Title: Re: The island you can't visit
Post by: Rush on November 27, 2018, 08:34:19 AM
Remember the quantum physics conundrum though! We can’t interactively observe something without changing it. The Sentinalese would see the drone and begin to create stories around it that would change their culture.

This whole story seems pretty fantastic, though. Fifty kilometers in this day and age is no distance at all. I suppose fear of being slaughtered would keep people away, though. But what’s to keep the Sentinalese from rigging up a boat or raft and floating over into the 21st century? A good movie plot there.

They've already been contaminated. They scavenge metal from a wrecked boat and have a few aluminum pots National Geographic managed to leave them in 1974. So that ship has done sailed.

But yes seeing drones would probably lead to the rise of a new religion.
Title: Re: The island you can't visit
Post by: Lucifer on November 27, 2018, 08:38:31 AM
Ever see the movie "The Gods Must Be Crazy"?
Title: Re: The island you can't visit
Post by: Little Joe on November 27, 2018, 08:38:59 AM
They've already been contaminated. They scavenge metal from a wrecked boat and have a few aluminum pots National Geographic managed to leave them in 1974. So that ship has done sailed.

But yes seeing drones would probably lead to the rise of a new religion.
https://www.youtube.com/watch?v=hvgFqdqPIuE
Title: Re: The island you can't visit
Post by: Little Joe on November 27, 2018, 08:39:31 AM
Ever see the movie "The Gods Must Be Crazy"?
You beat me to it by seconds.  See the link in my previous post.
Title: Re: The island you can't visit
Post by: Anthony on November 27, 2018, 08:48:21 AM
Yes, drop a Coke bottle on them!
Title: Re: The island you can't visit
Post by: nddons on November 27, 2018, 08:55:45 AM
Best border control agents ever. If Congress gets cheap on the border wall, Trump should hire these guys! 
Title: Re: The island you can't visit
Post by: Becky (My pronouns are Assigned/By/God) on November 27, 2018, 11:16:03 AM
I like it
Best border control agents ever. If Congress gets cheap on the border wall, Trump should hire these guys! 
Title: Re: The island you can't visit
Post by: Rush on November 27, 2018, 06:12:30 PM
Well dang. This just happened:

https://abcnews.go.com/International/wireStory/indian-police-map-area-island-us-man-killed-59388193
Title: Re: The island you can't visit
Post by: Becky (My pronouns are Assigned/By/God) on November 27, 2018, 06:29:09 PM
Weird that you just posted about the island yesterday!  A sad loss of life.

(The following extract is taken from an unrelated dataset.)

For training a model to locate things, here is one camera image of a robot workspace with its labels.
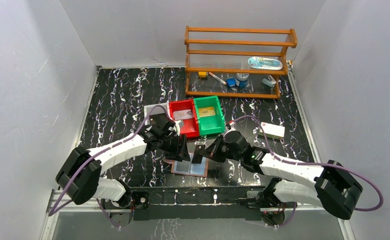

Reminds me of the missionaries in Ecuador.

https://en.m.wikipedia.org/wiki/Operation_Auca
Title: Re: The island you can't visit
Post by: azure on November 27, 2018, 07:22:53 PM
Weird that you just posted about the island yesterday!  A sad loss of life.

Reminds me of the missionaries in Ecuador.

https://en.m.wikipedia.org/wiki/Operation_Auca

Also see post #3 in this thread. Chau is apparently the "fool missionary" I mentioned in that post. I hadn't gotten the name, but NPR reported the story about a missionary killed on that island sometime last week. Not surprising that there is still fallout from the killing, and that they're trying to find a way to get his body off the island without getting anyone else killed.
Title: Re: The island you can't visit
Post by: Rush on November 27, 2018, 07:52:17 PM
Also see post #3 in this thread. Chau is apparently the "fool missionary" I mentioned in that post. I hadn't gotten the name, but NPR reported the story about a missionary killed on that island sometime last week. Not surprising that there is still fallout from the killing, and that they're trying to find a way to get his body off the island without getting anyone else killed.

Yes! I glossed right over that because I responded to what you said about fire.